ビール・発泡酒・第三のビールそれぞれの定義
ここでは、ビール・発泡酒・第三のビールそれぞれの定義について見ていきましょう。
「ビール」とは
一般的にビールとは、麦芽・ホップ・水を原料として、酵母を加えて発酵させたお酒のことを指します。日本では酒税法によって明確な定義が定められており、アルコール分が20度未満で下記を満たすものがビールとして認められます。
- ・麦芽比率50%以上
- ・副原料の重量が使われている麦芽の5%以内であること
副原料には使用できるものが定められていて、麦、米、とうもろこし、こうりゃん、ばれいしょ、でんぷん、糖類などがあります。2018年の酒税法改正ではこれまで使用できなかった果実、果汁、香辛料などの副原料も使用が認められ、バラエティーに富んだビールが造られるようになりました。
「発泡酒」とは
発泡酒も、酒税法によって明確に定義されています。下記に当てはまるものが発泡酒です。
- ・麦芽比率50%未満
- ・麦芽比率が50%以上の場合、ビールでは使用できない副原料が使われているもの
- ・麦芽比率50%以上の場合、規定量を超えて副原料が使われているもの
発泡酒はビールと異なり、副原料の種類や量に制限がないため、より幅広い香りや味わいの商品を造ることができます。

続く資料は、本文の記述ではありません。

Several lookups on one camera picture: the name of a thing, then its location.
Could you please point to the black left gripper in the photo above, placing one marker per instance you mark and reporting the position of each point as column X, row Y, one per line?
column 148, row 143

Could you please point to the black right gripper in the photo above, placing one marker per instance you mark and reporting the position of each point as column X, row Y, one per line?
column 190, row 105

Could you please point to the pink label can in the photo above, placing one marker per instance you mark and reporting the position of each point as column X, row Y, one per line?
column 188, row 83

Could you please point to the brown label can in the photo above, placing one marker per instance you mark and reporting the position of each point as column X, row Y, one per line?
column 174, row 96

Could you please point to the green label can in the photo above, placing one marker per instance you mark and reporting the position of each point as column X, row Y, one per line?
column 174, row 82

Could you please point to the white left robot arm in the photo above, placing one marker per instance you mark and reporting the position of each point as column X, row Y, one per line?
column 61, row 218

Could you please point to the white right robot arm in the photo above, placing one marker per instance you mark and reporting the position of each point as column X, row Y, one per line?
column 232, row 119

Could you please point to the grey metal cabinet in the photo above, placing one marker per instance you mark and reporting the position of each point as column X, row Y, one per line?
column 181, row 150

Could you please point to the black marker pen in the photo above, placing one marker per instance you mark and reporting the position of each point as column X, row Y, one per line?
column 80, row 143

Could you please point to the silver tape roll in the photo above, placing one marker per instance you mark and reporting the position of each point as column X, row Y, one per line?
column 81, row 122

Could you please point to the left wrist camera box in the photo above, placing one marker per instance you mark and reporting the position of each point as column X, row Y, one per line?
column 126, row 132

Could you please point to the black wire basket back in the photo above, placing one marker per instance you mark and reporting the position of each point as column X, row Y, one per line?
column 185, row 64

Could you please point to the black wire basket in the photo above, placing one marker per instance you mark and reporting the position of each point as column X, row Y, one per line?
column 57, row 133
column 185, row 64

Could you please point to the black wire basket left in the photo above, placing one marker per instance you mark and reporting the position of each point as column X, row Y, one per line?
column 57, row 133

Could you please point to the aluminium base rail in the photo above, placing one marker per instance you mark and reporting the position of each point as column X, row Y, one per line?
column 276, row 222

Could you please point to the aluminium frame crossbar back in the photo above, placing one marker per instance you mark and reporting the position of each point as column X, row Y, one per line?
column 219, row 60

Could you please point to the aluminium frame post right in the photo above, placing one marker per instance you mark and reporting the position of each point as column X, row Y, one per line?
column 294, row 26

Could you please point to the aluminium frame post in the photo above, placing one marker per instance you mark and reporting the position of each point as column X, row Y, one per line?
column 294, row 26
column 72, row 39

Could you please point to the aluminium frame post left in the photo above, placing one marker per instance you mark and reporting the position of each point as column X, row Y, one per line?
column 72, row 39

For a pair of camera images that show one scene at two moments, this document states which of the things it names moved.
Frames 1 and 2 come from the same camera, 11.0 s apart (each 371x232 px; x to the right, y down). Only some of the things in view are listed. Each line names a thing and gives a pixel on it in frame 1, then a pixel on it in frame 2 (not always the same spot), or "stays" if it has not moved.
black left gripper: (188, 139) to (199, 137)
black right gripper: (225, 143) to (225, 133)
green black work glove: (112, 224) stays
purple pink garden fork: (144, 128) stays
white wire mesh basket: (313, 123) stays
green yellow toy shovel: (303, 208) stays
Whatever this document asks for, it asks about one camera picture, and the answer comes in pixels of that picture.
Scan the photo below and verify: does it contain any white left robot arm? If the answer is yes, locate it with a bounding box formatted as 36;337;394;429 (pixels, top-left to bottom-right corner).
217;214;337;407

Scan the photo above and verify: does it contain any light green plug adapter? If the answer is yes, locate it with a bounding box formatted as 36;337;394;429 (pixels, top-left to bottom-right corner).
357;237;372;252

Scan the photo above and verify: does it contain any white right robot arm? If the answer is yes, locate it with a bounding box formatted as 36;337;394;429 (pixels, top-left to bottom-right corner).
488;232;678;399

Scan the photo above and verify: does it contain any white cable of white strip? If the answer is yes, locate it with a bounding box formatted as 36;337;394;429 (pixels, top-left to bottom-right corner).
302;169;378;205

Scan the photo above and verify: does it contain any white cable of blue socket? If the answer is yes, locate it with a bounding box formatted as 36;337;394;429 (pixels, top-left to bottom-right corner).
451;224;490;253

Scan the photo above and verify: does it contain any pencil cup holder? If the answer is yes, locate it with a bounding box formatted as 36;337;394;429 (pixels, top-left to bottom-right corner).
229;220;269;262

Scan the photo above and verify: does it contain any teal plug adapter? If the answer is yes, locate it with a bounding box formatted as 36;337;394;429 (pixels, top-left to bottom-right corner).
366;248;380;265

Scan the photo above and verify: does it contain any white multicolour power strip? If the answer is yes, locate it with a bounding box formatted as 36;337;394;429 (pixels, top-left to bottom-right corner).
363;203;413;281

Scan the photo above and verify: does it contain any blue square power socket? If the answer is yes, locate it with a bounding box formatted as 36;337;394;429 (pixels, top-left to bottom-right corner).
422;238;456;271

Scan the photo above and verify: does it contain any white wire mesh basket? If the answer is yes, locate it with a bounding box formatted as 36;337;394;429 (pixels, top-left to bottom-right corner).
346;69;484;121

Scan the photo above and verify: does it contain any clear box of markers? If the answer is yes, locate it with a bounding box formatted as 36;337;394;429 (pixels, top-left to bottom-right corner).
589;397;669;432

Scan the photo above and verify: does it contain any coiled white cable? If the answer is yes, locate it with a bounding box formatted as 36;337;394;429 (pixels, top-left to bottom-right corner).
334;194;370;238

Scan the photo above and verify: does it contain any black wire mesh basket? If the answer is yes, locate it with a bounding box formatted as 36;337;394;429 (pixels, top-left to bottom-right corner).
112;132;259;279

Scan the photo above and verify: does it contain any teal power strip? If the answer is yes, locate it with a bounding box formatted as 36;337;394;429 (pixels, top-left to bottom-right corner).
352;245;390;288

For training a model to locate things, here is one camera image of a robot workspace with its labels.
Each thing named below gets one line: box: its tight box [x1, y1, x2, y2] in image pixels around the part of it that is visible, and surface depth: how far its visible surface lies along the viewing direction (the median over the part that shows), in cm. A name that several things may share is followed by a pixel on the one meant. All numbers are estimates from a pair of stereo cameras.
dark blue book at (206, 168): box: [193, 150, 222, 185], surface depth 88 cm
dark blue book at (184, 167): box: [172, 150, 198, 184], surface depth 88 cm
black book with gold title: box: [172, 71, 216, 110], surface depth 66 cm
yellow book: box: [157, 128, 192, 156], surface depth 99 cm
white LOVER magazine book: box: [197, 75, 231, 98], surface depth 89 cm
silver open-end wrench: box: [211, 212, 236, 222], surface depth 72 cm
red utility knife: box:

税額は麦芽使用率によって異なり、「50%以上」「25%以上50%未満」「25%未満」の3つの区分があります。発泡酒であっても麦芽比率が50%以上のものは、ビールと同じ酒税がかかります。それ以下のものはビールよりも税額が安いため、麦芽を使用したお酒をコスパ良く楽しみたい方にはおすすめです。
「第三のビール」とは
ビールや発泡酒に分類されない酒類で、アルコール分が10度未満で発泡性のあるものが「第三のビール」です。「新ジャンル」とも呼ばれます。第三のビールの中でも大きく2つに分けられます。
ひとつは、「その他の醸造酒」に分類される麦、麦芽を原料としていないもの。もうひとつは、「リキュール類」に分類される麦芽比率50%未満の発泡酒と麦由来のスピリッツを合わせて造られたビールテイストのお酒です。
どちらも原料や製造方法はビールとは異なるものの、ビールのようなおいしい味わいを手軽に味わえることが魅力です。リキュール類に分類されるものは飲み口が軽いものが多く、ビール特有の苦味や飲み口が苦手な方にはおすすめです。
「第三のビール」が生まれた背景
では、「第三のビール」はどのようにして生まれたのでしょうか。2003年、酒税法の改正により、それまで売れ行きを伸ばしていた発泡酒の税額が引き上げられました。
そこでサッポロビールは、あえて麦や麦芽を使わず、酒税法上は「雑酒」に含まれるビールテイストのお酒を造ることで価格を引き下げました。2003年9月、新ジャンルの「ドラフトワン」を一部地域で発売し、翌年2月には全国で発売。発売直後から大きな注目を集め、大ヒット商品となりました。他のビールメーカーも次々と新製品を販売し、「第3のビール」は新たなカテゴリーとして定着しました。
手頃に楽しめる「第三のビール」の魅力
今回は、ビール・発泡酒・第三のビールそれぞれの定義と特徴、「第三のビール」が生まれた背景についてご紹介しました。2023年10月の酒税改正では税額が引き上げられ、発泡酒と同様になったものの、まだまだビールと比較すると安価なことに変わりありません。手頃でおいしい第三のビールは、今後も人々に愛されていくでしょう。